When CFAR is overkill

  • Cheap trips where partial reimbursement isn’t worth the higher premium
  • Refundable bookings (most hotels, airlines with refundable fares) — the underlying refundability removes the need
  • Standard trips with low cancellation probability

Worked example

$8,000 cruise booking, fully non-refundable:

  • Standard trip insurance: ~$400 premium. Covers cancellation for documented illness or 20+ other listed reasons, full $8,000 refund.
  • CFAR upgrade: ~$600 premium total. Covers cancellation for any reason, 75% refund = $6,000.

If you have a 5% probability of canceling for an uncovered reason:

  • Standard insurance expected loss: $8,000 × 5% = $400 lost (you eat the full non-refundable cost)
  • CFAR expected gain: $6,000 × 5% = $300 recovered, at +$200 extra premium = net +$100

For lower-cost trips or higher-probability covered cancellations, the math shifts. Run it for your specific trip.

What about “Cancel For Work Reasons” (CFWR)?
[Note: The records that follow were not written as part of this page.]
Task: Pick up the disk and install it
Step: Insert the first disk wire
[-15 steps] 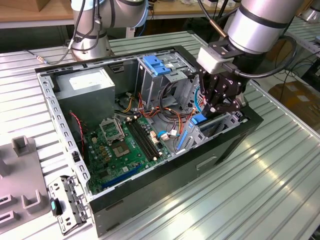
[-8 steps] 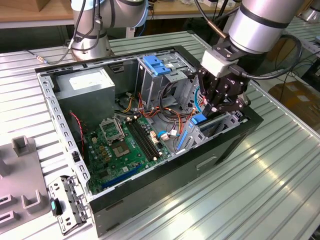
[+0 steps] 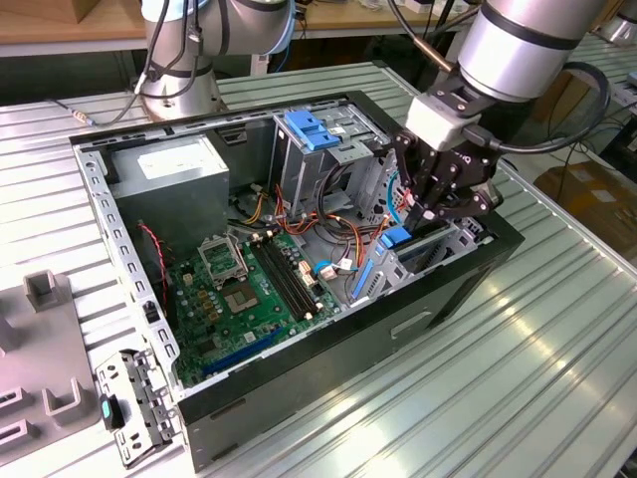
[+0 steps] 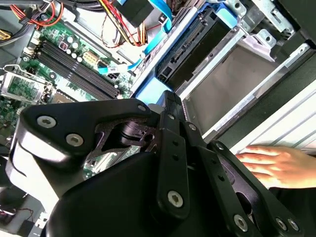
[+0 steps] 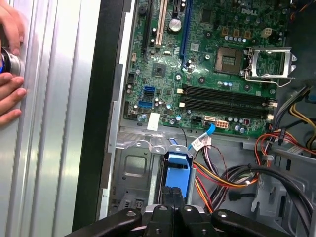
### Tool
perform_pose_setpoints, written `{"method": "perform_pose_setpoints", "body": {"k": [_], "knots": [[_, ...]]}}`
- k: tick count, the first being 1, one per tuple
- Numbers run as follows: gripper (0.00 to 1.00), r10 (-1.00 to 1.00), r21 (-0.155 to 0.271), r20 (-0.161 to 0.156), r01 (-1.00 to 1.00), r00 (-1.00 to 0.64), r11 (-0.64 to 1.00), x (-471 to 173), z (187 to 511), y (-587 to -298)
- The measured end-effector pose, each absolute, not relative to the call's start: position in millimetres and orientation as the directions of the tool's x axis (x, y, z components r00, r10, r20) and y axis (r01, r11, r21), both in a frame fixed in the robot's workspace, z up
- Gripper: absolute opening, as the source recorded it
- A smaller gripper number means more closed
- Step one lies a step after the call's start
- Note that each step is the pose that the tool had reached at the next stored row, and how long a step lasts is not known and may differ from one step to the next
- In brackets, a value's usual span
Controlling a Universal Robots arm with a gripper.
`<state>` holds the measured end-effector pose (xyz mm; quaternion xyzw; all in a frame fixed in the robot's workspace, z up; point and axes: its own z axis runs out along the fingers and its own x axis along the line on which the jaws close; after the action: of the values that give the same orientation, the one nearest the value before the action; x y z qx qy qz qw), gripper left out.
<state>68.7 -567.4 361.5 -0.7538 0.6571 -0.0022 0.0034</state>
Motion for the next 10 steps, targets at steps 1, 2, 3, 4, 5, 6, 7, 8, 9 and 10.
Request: {"method": "perform_pose_setpoints", "body": {"k": [1,2,3,4,5,6,7,8,9,10], "knots": [[0.11,-0.99,-0.008,-0.001,-0.99,0.143,-0.143,70.0,361.6,-567.3],[0.11,-0.989,-0.008,-0.001,-0.989,0.147,-0.147,71.5,361.7,-567.2],[0.11,-0.988,-0.008,-0.001,-0.988,0.152,-0.152,73.3,361.8,-567.2],[0.11,-0.988,-0.008,-0.001,-0.988,0.156,-0.156,75.2,361.7,-567.1],[0.11,-0.987,-0.008,-0.001,-0.987,0.161,-0.161,77.2,361.7,-567.1],[0.11,-0.986,-0.008,-0.001,-0.986,0.165,-0.165,79.4,361.7,-567.0],[0.11,-0.985,-0.008,-0.001,-0.985,0.17,-0.17,81.8,361.7,-567.0],[0.11,-0.985,-0.008,-0.001,-0.985,0.175,-0.175,84.2,361.6,-566.9],[0.11,-0.984,-0.008,-0.001,-0.984,0.179,-0.179,86.3,361.6,-566.9],[0.11,-0.983,-0.008,-0.001,-0.982,0.186,-0.186,89.8,361.6,-566.5]]}}
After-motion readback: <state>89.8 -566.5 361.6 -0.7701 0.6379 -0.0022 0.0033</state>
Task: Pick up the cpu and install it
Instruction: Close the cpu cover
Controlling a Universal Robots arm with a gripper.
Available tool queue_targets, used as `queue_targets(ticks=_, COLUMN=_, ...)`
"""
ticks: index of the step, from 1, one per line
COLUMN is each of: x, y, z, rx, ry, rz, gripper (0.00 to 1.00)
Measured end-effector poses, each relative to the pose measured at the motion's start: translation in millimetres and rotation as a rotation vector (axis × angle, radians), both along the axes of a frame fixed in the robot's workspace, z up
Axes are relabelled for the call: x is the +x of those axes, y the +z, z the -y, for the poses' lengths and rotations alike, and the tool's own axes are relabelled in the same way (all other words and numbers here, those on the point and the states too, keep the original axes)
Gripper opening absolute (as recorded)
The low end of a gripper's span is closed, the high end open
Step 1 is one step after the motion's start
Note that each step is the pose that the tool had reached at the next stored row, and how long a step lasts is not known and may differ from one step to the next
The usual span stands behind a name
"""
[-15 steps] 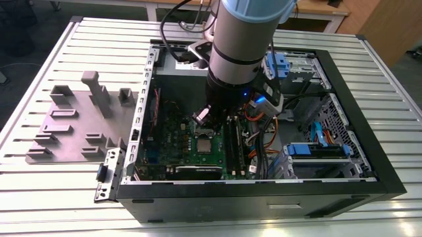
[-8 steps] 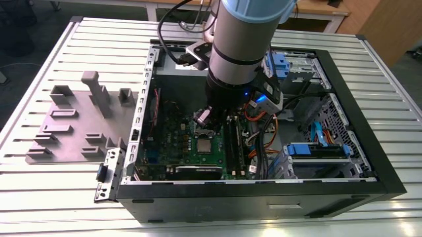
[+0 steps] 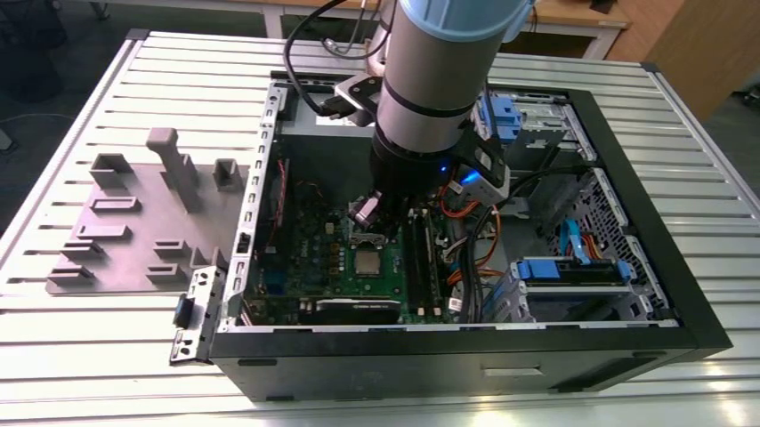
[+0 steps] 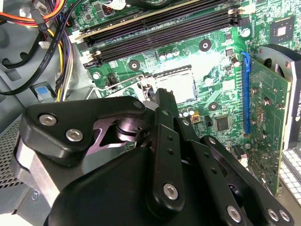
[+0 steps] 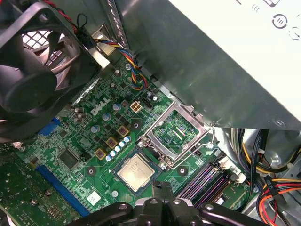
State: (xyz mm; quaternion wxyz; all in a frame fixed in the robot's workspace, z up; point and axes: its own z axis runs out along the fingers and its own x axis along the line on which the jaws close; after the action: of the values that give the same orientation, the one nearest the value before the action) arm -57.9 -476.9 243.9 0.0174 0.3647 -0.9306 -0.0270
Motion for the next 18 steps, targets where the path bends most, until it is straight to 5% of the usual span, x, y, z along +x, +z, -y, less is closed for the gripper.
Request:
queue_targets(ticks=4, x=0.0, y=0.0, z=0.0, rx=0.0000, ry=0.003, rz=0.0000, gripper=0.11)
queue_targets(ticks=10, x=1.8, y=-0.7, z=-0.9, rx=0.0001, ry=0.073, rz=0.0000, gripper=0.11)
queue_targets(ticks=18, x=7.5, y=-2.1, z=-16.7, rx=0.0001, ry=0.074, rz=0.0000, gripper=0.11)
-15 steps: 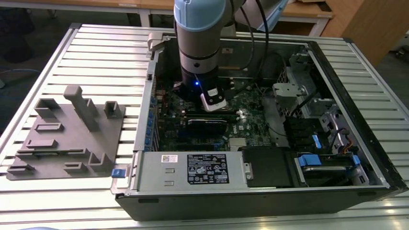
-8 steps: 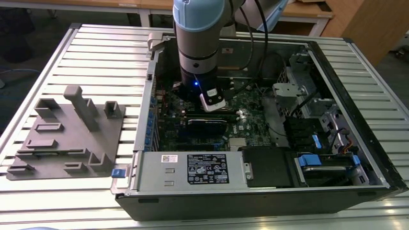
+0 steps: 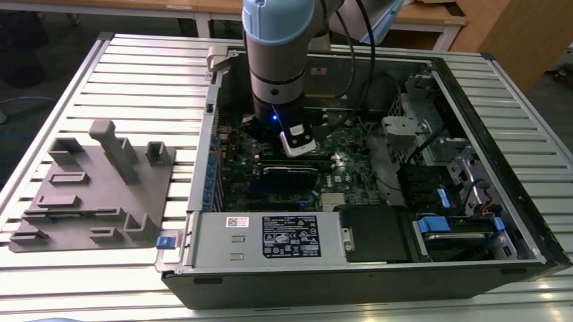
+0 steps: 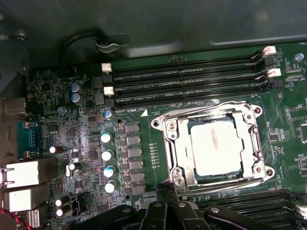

A newer, narrower product. Covers job-related cancellations beyond standard “job loss” — like a critical project, sudden travel for work, or new role starting. Less common than CFAR but cheaper. If work is your most likely cancellation trigger, ask about it.

How to choose

  1. List your cancellation risks. Health? Work? Family? Just “what if I change my mind”?
  2. Check if standard insurance covers them. Most legitimate health and family events are covered.
  3. If your top risks are standard-covered, skip CFAR.
  4. If your top risks include “what if I change my mind” or fear-based, CFAR makes sense.
  5. Verify the CFAR window. You usually need to add it within 14-21 days of your first deposit.